Let’s take The Falling in Love Montage for example. This was a book that I picked up the summer of last year. I’ve been wanting to read it. I get maybe five chapter in and detested the writing, the name choices, the main character and more. Now I can’t look at it without being annoyed.

There are actually about four or five books that I have started, now that I think about it. All of which are on my DNF list. And honestly, that’s kind of a problem.

I know right now I’m not in the right mindset to be reading, which, yes, is a thing. I’ve made a list of those books I flat out DNF’ed, and hopefully in the back half of the year, when things are getting back to normal, I can sit down and blast through them.

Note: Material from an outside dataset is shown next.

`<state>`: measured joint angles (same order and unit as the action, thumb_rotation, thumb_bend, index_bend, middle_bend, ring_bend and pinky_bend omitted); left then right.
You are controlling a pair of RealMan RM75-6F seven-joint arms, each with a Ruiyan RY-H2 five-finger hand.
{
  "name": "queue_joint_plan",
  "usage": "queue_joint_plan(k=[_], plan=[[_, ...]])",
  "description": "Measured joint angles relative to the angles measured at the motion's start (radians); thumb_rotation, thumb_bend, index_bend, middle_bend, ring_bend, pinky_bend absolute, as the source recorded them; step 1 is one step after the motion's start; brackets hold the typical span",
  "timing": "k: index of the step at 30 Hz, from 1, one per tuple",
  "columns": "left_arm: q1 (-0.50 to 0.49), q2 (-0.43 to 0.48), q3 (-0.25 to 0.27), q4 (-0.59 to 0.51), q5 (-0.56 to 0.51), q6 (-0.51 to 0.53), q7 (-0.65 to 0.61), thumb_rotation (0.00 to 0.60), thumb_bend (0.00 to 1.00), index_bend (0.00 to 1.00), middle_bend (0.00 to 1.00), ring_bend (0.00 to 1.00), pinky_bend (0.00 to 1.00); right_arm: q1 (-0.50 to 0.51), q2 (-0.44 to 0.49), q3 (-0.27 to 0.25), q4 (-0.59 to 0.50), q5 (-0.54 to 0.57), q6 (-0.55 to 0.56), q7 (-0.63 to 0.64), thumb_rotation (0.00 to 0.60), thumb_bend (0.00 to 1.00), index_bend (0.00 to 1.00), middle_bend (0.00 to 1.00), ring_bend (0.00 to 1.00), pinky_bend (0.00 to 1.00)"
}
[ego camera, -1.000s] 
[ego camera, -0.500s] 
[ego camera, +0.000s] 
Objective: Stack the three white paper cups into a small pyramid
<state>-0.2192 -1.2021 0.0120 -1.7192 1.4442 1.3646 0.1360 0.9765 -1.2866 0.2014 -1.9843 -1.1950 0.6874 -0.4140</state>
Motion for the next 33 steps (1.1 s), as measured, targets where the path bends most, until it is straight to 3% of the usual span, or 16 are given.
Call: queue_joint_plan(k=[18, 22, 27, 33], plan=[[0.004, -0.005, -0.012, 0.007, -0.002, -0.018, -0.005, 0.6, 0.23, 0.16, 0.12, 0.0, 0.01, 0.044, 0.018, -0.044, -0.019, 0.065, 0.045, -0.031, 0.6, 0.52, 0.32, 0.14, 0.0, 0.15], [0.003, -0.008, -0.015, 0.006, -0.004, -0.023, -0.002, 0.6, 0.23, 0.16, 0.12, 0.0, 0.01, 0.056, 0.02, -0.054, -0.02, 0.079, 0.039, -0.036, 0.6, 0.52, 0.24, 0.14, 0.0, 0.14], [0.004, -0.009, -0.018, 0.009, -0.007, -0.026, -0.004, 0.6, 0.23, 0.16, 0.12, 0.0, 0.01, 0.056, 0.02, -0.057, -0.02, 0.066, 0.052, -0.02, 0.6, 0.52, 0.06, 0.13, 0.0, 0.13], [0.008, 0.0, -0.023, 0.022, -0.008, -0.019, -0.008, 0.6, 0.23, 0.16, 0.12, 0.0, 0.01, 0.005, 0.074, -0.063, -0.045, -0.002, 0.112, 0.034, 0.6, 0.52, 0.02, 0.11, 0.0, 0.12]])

Until then, I have graphic novels. I have fanfic. And honestly, I have The Old Guard: Tales Through Time, which is coming out towards the end of this month, and I’ve preordered all but one of the covers. Yes, that’s four of five. No, I don’t have a problem, my Discord friends, I have an… Okay, it’s a completionist addiction. Bite me. I am still gonna go on eBay and get that final issue. (Maybe. It’s like $80 right now. Damn it.)

I’m okay with this, honestly. I’ll get back at it soon. It’s just gonna take a little more time.